Let us prove that this is the maximum. Let $P$ be any point on the boundary of a convex region, let $ABC$ be a triangle inscribed in that region with maximum perimeter, and assume that the perimeter is $16$. We show that the perimeter of one of the triangles $PAB$, $PBC$, $PCA$ is at least $12$, which yields the desired estimate.

Assume the converse. Replace $P$ with its metric projection $P_1$ to the triangle $ABC$ (i.e., $P_1$ is the point in $ABC$ closest to $P$; all the perimeters decrease!); assume that $P_1$ lies on $AB$.

Next, replace $P_1$ with the point $P’$ on $AB$ such that $P’A+AC=P’B+BC$ (that is the tangency point of the excircle with $AB$).
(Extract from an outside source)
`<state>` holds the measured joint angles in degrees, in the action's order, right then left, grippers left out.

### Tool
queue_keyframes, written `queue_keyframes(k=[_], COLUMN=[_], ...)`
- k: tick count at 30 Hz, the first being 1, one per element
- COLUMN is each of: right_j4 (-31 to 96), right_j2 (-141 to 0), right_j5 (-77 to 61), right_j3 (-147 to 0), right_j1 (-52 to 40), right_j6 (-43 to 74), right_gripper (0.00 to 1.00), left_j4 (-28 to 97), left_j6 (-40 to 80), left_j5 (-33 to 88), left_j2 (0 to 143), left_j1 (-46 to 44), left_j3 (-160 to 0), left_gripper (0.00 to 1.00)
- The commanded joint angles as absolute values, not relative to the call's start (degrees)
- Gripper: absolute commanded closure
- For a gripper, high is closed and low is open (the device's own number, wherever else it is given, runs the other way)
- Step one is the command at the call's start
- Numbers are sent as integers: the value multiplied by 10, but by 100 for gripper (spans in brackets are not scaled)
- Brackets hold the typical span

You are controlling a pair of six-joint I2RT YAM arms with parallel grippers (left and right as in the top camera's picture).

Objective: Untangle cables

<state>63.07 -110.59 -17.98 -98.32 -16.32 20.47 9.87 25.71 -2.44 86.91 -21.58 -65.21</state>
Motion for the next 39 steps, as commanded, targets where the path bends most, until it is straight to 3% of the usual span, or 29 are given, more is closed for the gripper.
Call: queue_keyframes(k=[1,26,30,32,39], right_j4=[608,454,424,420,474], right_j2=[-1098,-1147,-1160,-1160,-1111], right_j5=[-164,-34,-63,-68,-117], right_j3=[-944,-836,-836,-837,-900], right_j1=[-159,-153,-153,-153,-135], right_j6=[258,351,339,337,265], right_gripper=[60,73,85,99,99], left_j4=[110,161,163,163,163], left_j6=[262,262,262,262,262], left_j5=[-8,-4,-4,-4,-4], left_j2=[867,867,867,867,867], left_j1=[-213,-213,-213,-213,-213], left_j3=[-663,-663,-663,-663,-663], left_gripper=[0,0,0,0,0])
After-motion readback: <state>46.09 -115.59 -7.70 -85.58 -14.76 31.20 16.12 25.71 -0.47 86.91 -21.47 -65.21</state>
Then the perimeters of $P'AC$ and $P'AB$ become equal, and they do not exceed the maximum of the perimeters of $P_1AC$ and $P_1BC$ (e.g. in the picture, the perimeter of $P'AC$ does not exceed that of $P_1AC$).

Assume that $P’A\geq P’B$. Let $Q$ be the midpoint of $AB$, and $D$ be the point such that $AQ+BQ=AC+BC$ and $AQ=BQ$. Then $P’D\leq P’C$ (the circle centered at $P'$ with radius $P'D$ meets the ellipse with foci $A$ and $B$ and passing through $C$ and $D$ at two points); so $QD\leq P’D\leq P’C$, and hence the point $Q$ in $ABD$ provides a ratio no greater than $P’$ in $ABC$.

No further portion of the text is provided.